VidéoCorée du Sud : les enquêteurs échouent à arrêter le président déchu Yoon
D’autant plus que le chef du PSS Park Jong-joon a été nommé à ce poste en septembre dernier… par Yoon Suk-yeol. « Il se pourrait bien que Yoon ait doté l’organisation de fidèles de la ligne dure en prévision précisément de cette éventualité », a poursuivi auprès de la BBC l’avocat Christopher Jumin Lee, spécialiste de la Corée du Sud. Pendant l’opération le CIO a décrit des « altercations physiques mineures et majeures » et a invoqué « de sérieuses craintes pour la sécurité ». Décision a donc été prise de rebrousser chemin.
Que peut-il désormais se passer ?
Dans un tel chaos politique, la situation apparaît donc comme incertaine. En théorie, les enquêteurs peuvent de nouveau tenter d’arrêter Yoon Suk-yeol jusqu’au lundi 6 janvier, date d’expiration du mandat d’arrêt. « Et il n’y aura sans doute rien d’ici-là car le secrétaire d’État américain Antony Blinken est attendu (lundi) en Corée », note Arnaud Leveau.

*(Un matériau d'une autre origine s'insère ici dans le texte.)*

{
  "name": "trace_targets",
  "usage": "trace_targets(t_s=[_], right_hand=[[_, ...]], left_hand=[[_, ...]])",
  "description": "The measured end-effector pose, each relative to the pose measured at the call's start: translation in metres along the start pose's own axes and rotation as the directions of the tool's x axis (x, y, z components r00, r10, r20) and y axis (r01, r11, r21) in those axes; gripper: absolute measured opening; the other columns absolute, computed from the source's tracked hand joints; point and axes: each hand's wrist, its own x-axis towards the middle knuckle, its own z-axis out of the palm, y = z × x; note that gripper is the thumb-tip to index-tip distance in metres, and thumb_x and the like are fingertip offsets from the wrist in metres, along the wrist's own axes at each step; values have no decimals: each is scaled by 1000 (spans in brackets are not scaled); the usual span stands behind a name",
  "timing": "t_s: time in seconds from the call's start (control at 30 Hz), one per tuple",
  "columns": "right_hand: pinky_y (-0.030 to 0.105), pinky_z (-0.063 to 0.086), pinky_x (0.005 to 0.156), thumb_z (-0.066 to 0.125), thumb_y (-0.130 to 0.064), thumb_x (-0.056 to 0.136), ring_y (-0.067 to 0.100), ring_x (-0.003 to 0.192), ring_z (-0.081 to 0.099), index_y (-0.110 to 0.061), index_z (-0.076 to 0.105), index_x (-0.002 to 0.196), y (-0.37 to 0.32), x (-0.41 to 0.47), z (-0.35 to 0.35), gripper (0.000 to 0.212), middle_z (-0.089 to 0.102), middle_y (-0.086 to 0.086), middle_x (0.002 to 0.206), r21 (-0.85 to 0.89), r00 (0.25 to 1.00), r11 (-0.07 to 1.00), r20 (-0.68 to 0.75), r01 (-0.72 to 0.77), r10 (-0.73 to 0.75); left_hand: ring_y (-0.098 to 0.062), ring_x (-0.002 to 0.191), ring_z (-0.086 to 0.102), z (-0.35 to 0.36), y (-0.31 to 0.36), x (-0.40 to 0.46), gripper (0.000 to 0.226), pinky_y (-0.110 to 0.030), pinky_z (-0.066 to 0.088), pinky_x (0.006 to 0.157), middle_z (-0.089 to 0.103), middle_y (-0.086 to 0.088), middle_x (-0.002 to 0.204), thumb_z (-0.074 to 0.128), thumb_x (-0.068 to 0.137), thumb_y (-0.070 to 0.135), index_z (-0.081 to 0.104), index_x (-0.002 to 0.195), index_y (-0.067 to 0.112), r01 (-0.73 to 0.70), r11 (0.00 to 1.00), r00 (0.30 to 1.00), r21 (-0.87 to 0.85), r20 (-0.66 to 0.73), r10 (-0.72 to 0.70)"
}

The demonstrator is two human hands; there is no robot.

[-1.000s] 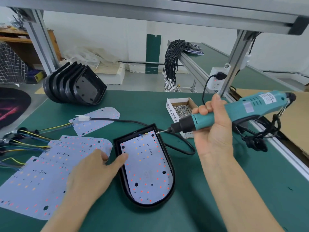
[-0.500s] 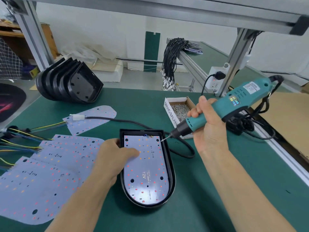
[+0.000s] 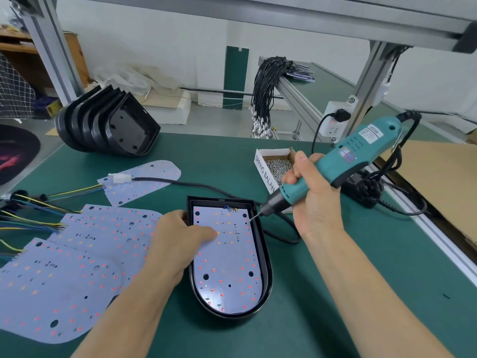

Après cette date, si le président déchu refuse toujours de coopérer, le CIO pourra demander « un renouvellement du mandat d’arrêt » pour une durée de sept jours.
Autre hypothèse, le Bureau d’enquête pourrait chercher à obtenir un mandat d’arrêt formel généralement émis lorsqu’« un suspect refuse de coopérer à l’enquête », selon le commentateur politique Park Sang-byung interrogé par l’AFP. Cela permettrait en théorie de placer Yoon Suk-yeol en captivité pour plus de 48 heures. « Et peut-être que les moyens mis en œuvre pour l’arrêter seraient alors plus conséquents », veut également croire Arnaud Leveau.
Pour l’heure, le CIO s’est contenté d’appeler le président intérimaire Choi Sang-mok à obliger les gardes présidentiels à coopérer. « Il est dans la pratique, impossible d’exécuter le mandat d’arrêt tant que les responsables de la sécurité (…) continuent leur protection » craint ce Bureau d’enquête. Mais pour Shin Yul, professeur de sciences politiques à l’université Myongji questionné par l’AFP, il est « improbable » que Choi Sang-mok réponde favorablement à cette demande. Pour l’heure, Yoon Suk-yeol reste suspendu jusqu’à ce que la Cour constitutionnelle valide ou non sa destitution. Sa réponse est attendue d’ici la mi-juin.